Only the lines from the top of the listing below to the line that has "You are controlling" should be echoed, with both ends kept and pictures left out.

◆ ◆ ◆

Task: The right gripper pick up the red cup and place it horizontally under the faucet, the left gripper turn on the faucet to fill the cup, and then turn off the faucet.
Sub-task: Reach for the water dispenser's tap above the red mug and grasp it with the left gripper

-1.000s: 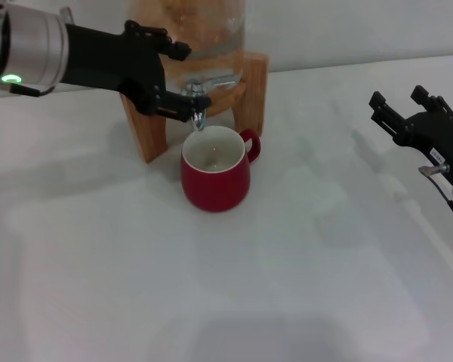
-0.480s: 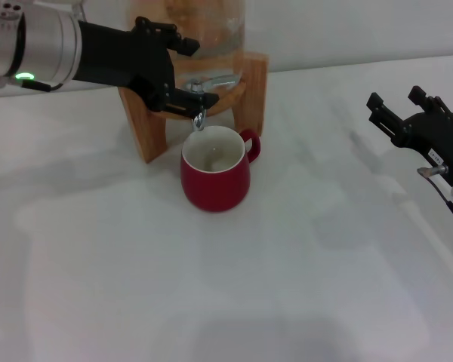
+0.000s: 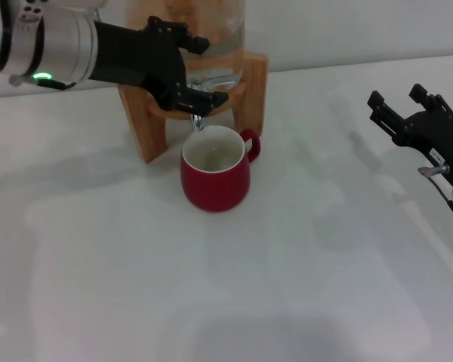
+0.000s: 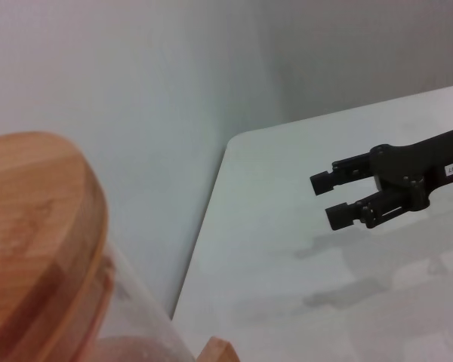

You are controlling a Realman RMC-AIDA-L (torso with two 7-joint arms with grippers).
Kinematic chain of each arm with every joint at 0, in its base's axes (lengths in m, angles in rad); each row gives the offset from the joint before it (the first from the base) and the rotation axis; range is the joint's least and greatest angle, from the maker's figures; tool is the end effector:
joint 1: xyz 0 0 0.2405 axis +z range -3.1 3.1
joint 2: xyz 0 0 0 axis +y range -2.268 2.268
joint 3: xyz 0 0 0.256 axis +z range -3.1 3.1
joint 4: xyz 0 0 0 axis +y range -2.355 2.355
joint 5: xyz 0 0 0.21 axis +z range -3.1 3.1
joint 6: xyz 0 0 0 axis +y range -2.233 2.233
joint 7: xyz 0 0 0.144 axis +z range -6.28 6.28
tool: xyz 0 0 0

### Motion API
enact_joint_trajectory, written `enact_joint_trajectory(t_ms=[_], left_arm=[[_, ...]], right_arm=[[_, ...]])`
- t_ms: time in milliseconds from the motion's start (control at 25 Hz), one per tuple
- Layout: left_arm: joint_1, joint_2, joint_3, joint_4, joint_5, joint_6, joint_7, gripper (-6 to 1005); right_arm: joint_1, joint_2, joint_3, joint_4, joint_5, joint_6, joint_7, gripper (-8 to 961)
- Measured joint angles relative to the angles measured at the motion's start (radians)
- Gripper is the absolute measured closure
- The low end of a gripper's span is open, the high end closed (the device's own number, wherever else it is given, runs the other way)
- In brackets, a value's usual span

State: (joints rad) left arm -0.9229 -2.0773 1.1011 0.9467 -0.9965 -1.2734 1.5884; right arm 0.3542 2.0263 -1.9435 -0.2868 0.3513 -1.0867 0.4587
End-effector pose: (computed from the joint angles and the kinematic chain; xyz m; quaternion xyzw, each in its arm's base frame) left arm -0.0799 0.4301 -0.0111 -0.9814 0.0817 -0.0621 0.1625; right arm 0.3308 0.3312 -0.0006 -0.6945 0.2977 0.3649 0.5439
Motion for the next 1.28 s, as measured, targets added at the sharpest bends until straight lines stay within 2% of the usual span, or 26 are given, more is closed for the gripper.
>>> enact_joint_trajectory(t_ms=[640,920,1280], left_arm=[[-0.022,0.000,0.014,-0.053,-0.015,0.024,0.045,155],[-0.027,0.000,0.059,-0.073,-0.026,0.068,0.063,155],[-0.050,0.000,0.062,-0.124,-0.034,0.109,0.108,156]], right_arm=[[-0.001,0.002,-0.014,0.000,0.002,-0.009,-0.003,115],[-0.001,0.002,-0.015,0.000,0.002,-0.010,-0.004,115],[-0.001,0.002,-0.015,0.000,0.002,-0.010,-0.005,115]])
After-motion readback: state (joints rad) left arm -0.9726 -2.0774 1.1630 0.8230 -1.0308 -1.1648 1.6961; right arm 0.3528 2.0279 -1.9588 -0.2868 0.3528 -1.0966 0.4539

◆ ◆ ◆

Answer for this exercise:
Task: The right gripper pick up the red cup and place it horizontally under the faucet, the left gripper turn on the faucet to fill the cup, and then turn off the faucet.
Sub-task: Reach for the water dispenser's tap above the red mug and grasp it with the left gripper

-1.000s: 
-0.480s: 
+0.000s: 
+0.000s: 

You are controlling a Realman RMC-AIDA-L (torso with two 7-joint arms with grippers).

Output for this exercise is now complete.